## WHAT IS EXPECTED
Each record below must be retyped exactly, with nothing left out.

Records excerpted from a collection
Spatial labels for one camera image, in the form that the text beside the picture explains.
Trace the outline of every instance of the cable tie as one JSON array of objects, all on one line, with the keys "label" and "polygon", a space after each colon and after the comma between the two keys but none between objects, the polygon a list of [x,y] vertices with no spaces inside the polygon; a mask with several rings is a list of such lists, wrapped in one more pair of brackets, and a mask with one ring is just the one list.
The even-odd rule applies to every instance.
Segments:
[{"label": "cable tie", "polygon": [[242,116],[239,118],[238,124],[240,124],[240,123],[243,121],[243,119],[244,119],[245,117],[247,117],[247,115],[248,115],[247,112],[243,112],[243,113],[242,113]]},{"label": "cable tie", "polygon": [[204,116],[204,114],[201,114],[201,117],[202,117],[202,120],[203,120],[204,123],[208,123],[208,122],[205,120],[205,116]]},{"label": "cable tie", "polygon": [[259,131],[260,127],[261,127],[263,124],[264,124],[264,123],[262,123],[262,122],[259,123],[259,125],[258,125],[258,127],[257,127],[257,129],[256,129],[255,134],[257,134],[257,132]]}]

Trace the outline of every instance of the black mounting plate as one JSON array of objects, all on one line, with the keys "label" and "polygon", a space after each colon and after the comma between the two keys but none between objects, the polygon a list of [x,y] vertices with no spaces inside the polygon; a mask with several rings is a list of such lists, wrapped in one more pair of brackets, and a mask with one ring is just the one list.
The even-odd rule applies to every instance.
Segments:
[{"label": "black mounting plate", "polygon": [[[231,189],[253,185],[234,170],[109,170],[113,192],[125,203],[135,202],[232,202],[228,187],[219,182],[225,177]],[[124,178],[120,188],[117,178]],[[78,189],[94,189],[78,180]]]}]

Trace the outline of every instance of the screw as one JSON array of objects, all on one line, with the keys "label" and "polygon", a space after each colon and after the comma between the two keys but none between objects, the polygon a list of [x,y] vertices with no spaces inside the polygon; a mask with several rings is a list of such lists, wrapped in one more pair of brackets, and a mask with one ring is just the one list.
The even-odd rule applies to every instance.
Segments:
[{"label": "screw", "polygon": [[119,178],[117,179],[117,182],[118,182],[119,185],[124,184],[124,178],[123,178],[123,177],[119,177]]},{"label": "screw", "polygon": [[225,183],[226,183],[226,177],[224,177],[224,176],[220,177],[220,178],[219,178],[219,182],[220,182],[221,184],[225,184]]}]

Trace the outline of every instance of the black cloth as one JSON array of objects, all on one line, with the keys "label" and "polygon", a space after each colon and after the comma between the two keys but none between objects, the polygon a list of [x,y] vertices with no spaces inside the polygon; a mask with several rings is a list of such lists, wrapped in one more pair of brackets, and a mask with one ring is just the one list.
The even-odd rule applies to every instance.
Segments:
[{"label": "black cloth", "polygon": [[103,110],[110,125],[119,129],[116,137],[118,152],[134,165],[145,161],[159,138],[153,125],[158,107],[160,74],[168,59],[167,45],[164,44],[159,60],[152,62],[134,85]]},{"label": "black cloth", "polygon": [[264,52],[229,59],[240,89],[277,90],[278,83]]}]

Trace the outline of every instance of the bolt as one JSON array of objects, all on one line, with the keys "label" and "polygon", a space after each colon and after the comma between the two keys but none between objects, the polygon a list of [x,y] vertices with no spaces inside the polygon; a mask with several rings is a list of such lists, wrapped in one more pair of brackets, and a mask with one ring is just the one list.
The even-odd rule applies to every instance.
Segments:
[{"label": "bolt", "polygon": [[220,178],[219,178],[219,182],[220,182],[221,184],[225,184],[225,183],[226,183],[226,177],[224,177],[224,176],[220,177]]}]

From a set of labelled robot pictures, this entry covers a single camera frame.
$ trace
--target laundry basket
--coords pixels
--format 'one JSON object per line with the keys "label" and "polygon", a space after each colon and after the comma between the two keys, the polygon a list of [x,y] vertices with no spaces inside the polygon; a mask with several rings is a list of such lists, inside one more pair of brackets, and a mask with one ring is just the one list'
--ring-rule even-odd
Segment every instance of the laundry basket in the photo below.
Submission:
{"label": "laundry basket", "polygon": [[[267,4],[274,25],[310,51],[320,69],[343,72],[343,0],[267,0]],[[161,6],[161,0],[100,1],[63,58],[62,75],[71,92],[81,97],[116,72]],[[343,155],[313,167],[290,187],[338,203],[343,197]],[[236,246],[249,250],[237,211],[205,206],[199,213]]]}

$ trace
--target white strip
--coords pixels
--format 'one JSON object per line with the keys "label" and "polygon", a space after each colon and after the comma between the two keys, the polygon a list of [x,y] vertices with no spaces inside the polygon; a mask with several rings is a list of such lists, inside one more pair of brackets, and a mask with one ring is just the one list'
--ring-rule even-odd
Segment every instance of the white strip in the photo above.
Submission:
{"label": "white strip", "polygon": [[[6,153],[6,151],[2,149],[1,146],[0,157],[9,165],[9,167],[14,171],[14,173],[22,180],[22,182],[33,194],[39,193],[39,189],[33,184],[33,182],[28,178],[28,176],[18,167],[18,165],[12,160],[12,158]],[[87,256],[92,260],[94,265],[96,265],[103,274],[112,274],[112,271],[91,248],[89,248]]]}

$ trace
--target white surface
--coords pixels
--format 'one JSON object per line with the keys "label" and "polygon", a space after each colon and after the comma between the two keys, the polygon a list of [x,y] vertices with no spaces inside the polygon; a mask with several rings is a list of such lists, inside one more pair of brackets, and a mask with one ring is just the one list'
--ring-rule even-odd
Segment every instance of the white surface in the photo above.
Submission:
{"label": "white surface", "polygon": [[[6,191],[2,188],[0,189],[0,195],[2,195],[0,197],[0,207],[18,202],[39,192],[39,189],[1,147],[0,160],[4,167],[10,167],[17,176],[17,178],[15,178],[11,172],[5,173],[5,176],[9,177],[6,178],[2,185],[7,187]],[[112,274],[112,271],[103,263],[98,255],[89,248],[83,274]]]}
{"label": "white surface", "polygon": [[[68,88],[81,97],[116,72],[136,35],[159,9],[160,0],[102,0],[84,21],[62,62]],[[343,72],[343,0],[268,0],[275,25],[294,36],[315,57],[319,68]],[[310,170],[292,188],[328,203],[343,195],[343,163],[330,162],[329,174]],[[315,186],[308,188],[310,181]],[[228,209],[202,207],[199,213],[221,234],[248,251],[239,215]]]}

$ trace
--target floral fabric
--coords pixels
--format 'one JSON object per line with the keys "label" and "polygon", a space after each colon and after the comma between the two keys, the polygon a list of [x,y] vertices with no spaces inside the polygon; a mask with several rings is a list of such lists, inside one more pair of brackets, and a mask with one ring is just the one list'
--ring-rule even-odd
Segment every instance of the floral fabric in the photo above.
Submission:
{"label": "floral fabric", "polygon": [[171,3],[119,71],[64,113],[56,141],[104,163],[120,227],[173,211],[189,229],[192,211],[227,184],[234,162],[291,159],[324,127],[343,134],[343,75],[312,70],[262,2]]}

## SOLUTION FOR THIS PROBLEM
Spatial labels for one camera image, in the form that the text beside the picture explains.
Trace the outline of every instance of the cable tie as one JSON array of objects, all on one line, with the keys "label" and "polygon", a space after each colon and after the comma between the two keys but none between objects, the polygon a list of [x,y] vertices with no spaces inside the polygon; a mask with several rings is a list of such lists, wrapped in one more pair of brackets, and a mask with one ring is just the one list.
The even-odd rule applies to every instance.
Segments:
[{"label": "cable tie", "polygon": [[242,116],[239,118],[238,124],[240,124],[240,123],[243,121],[243,119],[244,119],[245,117],[247,117],[247,115],[248,115],[247,112],[243,112],[243,113],[242,113]]},{"label": "cable tie", "polygon": [[204,116],[204,114],[201,114],[201,117],[202,117],[202,120],[203,120],[204,123],[208,123],[208,122],[205,120],[205,116]]},{"label": "cable tie", "polygon": [[259,131],[260,127],[261,127],[263,124],[264,124],[264,123],[262,123],[262,122],[259,123],[259,125],[258,125],[258,127],[257,127],[257,129],[256,129],[255,134],[257,134],[257,132]]}]

Trace the outline of every instance of the black mounting plate as one JSON array of objects, all on one line, with the keys "label" and "polygon", a space after each colon and after the comma between the two keys but none between objects, the polygon a list of [x,y] vertices with no spaces inside the polygon; a mask with several rings is a list of such lists, wrapped in one more pair of brackets, and a mask with one ring is just the one list.
The even-odd rule applies to every instance.
Segments:
[{"label": "black mounting plate", "polygon": [[[231,189],[253,185],[234,170],[109,170],[113,192],[125,203],[135,202],[232,202],[228,187],[219,182],[225,177]],[[124,178],[120,188],[117,178]],[[78,189],[94,189],[78,180]]]}]

Trace the outline of every instance of the screw as one JSON array of objects, all on one line, with the keys "label" and "polygon", a space after each colon and after the comma between the two keys but none between objects, the polygon a list of [x,y] vertices with no spaces inside the polygon; a mask with several rings is a list of such lists, wrapped in one more pair of brackets, and a mask with one ring is just the one list.
The even-odd rule applies to every instance.
Segments:
[{"label": "screw", "polygon": [[119,178],[117,179],[117,182],[118,182],[119,185],[124,184],[124,178],[123,178],[123,177],[119,177]]},{"label": "screw", "polygon": [[225,183],[226,183],[226,177],[224,177],[224,176],[220,177],[220,178],[219,178],[219,182],[220,182],[221,184],[225,184]]}]

Trace the outline of every instance of the black cloth as one JSON array of objects, all on one line, with the keys "label" and "polygon", a space after each colon and after the comma between the two keys but none between objects, the polygon a list of [x,y] vertices with no spaces inside the polygon; a mask with several rings is a list of such lists, wrapped in one more pair of brackets, and a mask with one ring is just the one list.
The even-odd rule applies to every instance.
Segments:
[{"label": "black cloth", "polygon": [[103,110],[110,125],[119,129],[116,137],[118,152],[134,165],[145,161],[159,138],[153,125],[158,107],[160,74],[168,59],[167,45],[164,44],[159,60],[152,62],[134,85]]},{"label": "black cloth", "polygon": [[264,52],[229,59],[240,89],[277,90],[278,83]]}]

Trace the outline of every instance of the bolt as one JSON array of objects, all on one line, with the keys "label" and "polygon", a space after each colon and after the comma between the two keys but none between objects, the polygon a list of [x,y] vertices with no spaces inside the polygon; a mask with several rings is a list of such lists, wrapped in one more pair of brackets, and a mask with one ring is just the one list.
The even-odd rule applies to every instance.
Segments:
[{"label": "bolt", "polygon": [[220,178],[219,178],[219,182],[220,182],[221,184],[225,184],[225,183],[226,183],[226,177],[224,177],[224,176],[220,177]]}]

From a set of labelled robot pictures, this entry covers a single camera frame.
$ trace
--target laundry basket
--coords pixels
--format 'one JSON object per line with the keys "label" and "polygon", a space after each colon and after the comma between the two keys, the polygon a list of [x,y] vertices with no spaces inside the polygon; a mask with several rings is a list of such lists, inside one more pair of brackets, and a mask with one ring is just the one list'
--ring-rule even-odd
Segment every instance of the laundry basket in the photo below.
Submission:
{"label": "laundry basket", "polygon": [[[267,4],[274,25],[310,51],[320,69],[343,72],[343,0],[267,0]],[[161,6],[161,0],[100,1],[63,58],[62,75],[71,92],[81,97],[116,72]],[[343,155],[313,167],[290,187],[338,203],[343,197]],[[236,246],[249,250],[237,211],[205,206],[199,213]]]}

$ trace
--target white strip
--coords pixels
--format 'one JSON object per line with the keys "label" and "polygon", a space after each colon and after the comma between the two keys, the polygon a list of [x,y] vertices with no spaces inside the polygon; a mask with several rings is a list of such lists, inside one more pair of brackets, and a mask with one ring is just the one list'
--ring-rule even-odd
Segment every instance of the white strip in the photo above.
Submission:
{"label": "white strip", "polygon": [[[6,153],[6,151],[2,149],[1,146],[0,157],[9,165],[9,167],[14,171],[14,173],[22,180],[22,182],[33,194],[39,193],[39,189],[33,184],[33,182],[28,178],[28,176],[18,167],[18,165],[12,160],[12,158]],[[87,256],[92,260],[94,265],[96,265],[103,274],[112,274],[112,271],[91,248],[89,248]]]}

$ trace
--target white surface
--coords pixels
--format 'one JSON object per line with the keys "label" and "polygon", a space after each colon and after the comma between the two keys, the polygon a list of [x,y] vertices with no spaces inside the polygon; a mask with several rings is a list of such lists, inside one more pair of brackets, and a mask with one ring is just the one list'
--ring-rule even-odd
Segment every instance of the white surface in the photo above.
Submission:
{"label": "white surface", "polygon": [[[6,191],[2,188],[0,189],[0,195],[2,195],[0,197],[0,207],[18,202],[39,192],[39,189],[1,147],[0,160],[4,167],[10,167],[17,176],[17,178],[15,178],[11,172],[5,173],[5,176],[9,177],[6,178],[2,185],[7,187]],[[112,274],[112,271],[103,263],[98,255],[89,248],[83,274]]]}
{"label": "white surface", "polygon": [[[68,88],[81,97],[116,72],[136,35],[159,9],[160,0],[102,0],[84,21],[62,62]],[[343,72],[343,0],[268,0],[275,25],[294,36],[315,57],[319,68]],[[310,170],[292,188],[328,203],[343,195],[343,163],[330,162],[329,174]],[[315,186],[308,188],[310,181]],[[228,209],[202,207],[199,213],[221,234],[248,251],[239,215]]]}

$ trace
--target floral fabric
--coords pixels
--format 'one JSON object per line with the keys "label" and "polygon", a space after each colon and after the comma between the two keys, the polygon a list of [x,y] vertices with no spaces inside the polygon; a mask with several rings is a list of such lists, inside one more pair of brackets, and a mask with one ring is just the one list'
--ring-rule even-odd
Segment every instance of the floral fabric in the photo above.
Submission:
{"label": "floral fabric", "polygon": [[171,3],[119,71],[64,113],[56,141],[104,163],[120,227],[173,211],[189,229],[192,211],[227,184],[234,162],[291,159],[324,127],[343,134],[343,75],[312,70],[262,2]]}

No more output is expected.